Mundial 2026: el negocio que deja ganadores, perdedores y cuentas por pagar

Imagen: BBC Mundo
El Mundial 2026 ya mueve millones antes de empezar y reparte ganancias entre gobiernos, ciudades y grandes empresas. Pero también deja rezagados a vecinos, contribuyentes y pequeños negocios que no siempre ven el supuesto “boom” prometido.
El Mundial de 2026 no solo se jugará en la cancha: ya está produciendo una cascada de dinero que beneficia a organizadores, ciudades sede, patrocinadores y a una larga cadena de sectores vinculados al turismo, la construcción y los derechos comerciales. Pero esa lluvia de ingresos no cae parejo. Mientras unos actores capturan la mayor parte del negocio, otros —incluidos residentes, pequeños comerciantes y en algunos casos los propios contribuyentes— terminan cargando con costos que suelen quedar fuera del relato triunfal sobre el evento.

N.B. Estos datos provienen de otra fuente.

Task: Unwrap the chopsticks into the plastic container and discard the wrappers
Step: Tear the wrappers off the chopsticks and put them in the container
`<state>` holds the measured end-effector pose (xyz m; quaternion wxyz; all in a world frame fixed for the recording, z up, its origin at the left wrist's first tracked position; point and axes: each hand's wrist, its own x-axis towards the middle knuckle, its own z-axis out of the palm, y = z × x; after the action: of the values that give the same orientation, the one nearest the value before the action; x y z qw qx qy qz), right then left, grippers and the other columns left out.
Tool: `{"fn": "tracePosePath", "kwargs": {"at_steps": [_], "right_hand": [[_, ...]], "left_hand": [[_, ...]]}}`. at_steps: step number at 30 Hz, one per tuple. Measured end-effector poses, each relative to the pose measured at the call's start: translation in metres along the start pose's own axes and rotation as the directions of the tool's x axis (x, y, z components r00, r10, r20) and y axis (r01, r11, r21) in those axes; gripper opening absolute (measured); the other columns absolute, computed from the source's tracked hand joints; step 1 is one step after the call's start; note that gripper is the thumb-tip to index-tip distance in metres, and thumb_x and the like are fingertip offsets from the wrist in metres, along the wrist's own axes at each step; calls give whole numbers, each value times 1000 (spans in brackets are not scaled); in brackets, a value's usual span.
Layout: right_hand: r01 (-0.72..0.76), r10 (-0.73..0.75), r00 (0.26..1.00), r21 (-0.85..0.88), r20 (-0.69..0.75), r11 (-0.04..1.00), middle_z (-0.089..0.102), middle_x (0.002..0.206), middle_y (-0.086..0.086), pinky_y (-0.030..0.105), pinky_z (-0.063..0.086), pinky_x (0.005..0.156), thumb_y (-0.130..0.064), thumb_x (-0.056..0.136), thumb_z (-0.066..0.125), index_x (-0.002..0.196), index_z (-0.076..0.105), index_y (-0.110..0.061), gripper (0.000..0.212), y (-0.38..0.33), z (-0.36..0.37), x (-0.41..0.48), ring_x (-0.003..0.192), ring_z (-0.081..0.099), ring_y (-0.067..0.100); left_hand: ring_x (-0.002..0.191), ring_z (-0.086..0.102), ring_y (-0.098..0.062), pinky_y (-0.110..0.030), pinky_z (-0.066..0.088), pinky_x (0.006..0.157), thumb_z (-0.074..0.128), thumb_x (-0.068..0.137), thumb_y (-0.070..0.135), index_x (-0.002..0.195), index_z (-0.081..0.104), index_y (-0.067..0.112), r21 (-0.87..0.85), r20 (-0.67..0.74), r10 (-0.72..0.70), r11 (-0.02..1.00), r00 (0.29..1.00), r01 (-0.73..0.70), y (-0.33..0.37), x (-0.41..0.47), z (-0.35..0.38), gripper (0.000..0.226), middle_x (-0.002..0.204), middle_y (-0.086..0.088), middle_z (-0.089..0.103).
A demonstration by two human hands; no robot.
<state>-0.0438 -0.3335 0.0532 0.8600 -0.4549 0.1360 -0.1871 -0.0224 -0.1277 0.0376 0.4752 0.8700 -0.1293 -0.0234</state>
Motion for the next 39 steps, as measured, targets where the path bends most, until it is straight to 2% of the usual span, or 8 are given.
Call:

De acuerdo con el análisis difundido por BBC Mundo, la magnitud económica del torneo responde a un modelo ya conocido en los grandes eventos deportivos: el valor principal no está solo en los partidos, sino en todo lo que se vende alrededor de ellos. Hablamos de boletos, hospedaje, transporte, publicidad, patrocinios, consumo en estadios y una explosión de servicios temporales. Las ciudades anfitrionas se preparan para recibir visitantes y capitalizar el flujo de aficionados, pero ese impulso suele concentrarse en zonas específicas y durante un periodo corto, mientras el costo de infraestructura, seguridad y logística se extiende mucho más allá del pitazo final.
Ese contraste explica por qué el Mundial 2026 vuelve a abrir una discusión de fondo: quién paga realmente la fiesta. En torneos de esta escala, las ganancias tienden a distribuirse hacia arriba, entre federaciones, marcas globales y operadores del negocio deportivo, mientras que los gobiernos locales absorben inversiones públicas en obras, movilidad y protección. Para la gente de a pie, el impacto puede ser ambiguo: algunos negocios sí aprovechan la afluencia de visitantes, pero otros sufren aumentos de arriendos, presión sobre servicios básicos y una competencia desigual frente a grandes cadenas que llegan con músculo financiero y acuerdos previos. Por eso, más que preguntar cuánto dinero genera el Mundial, la pregunta clave es quién se queda con la mayor parte y quién termina financiando la cuenta.
La experiencia de eventos anteriores muestra que el entusiasmo inicial suele chocar con la realidad de largo plazo. El Mundial de 2026 puede dejar infraestructura útil y una vitrina global para las ciudades sede, pero también puede profundizar brechas si los beneficios se privatizan y los costos se socializan. En países como Estados Unidos, donde varias urbes compiten por atraer turismo y consumo, y en México y Canadá, donde también habrá sedes, el debate no es menor: el torneo será una máquina de ingresos, sí, pero también una prueba sobre la capacidad de los gobiernos para evitar que el negocio más rentable del fútbol acabe dejando ganancias para unos pocos y facturas para muchos.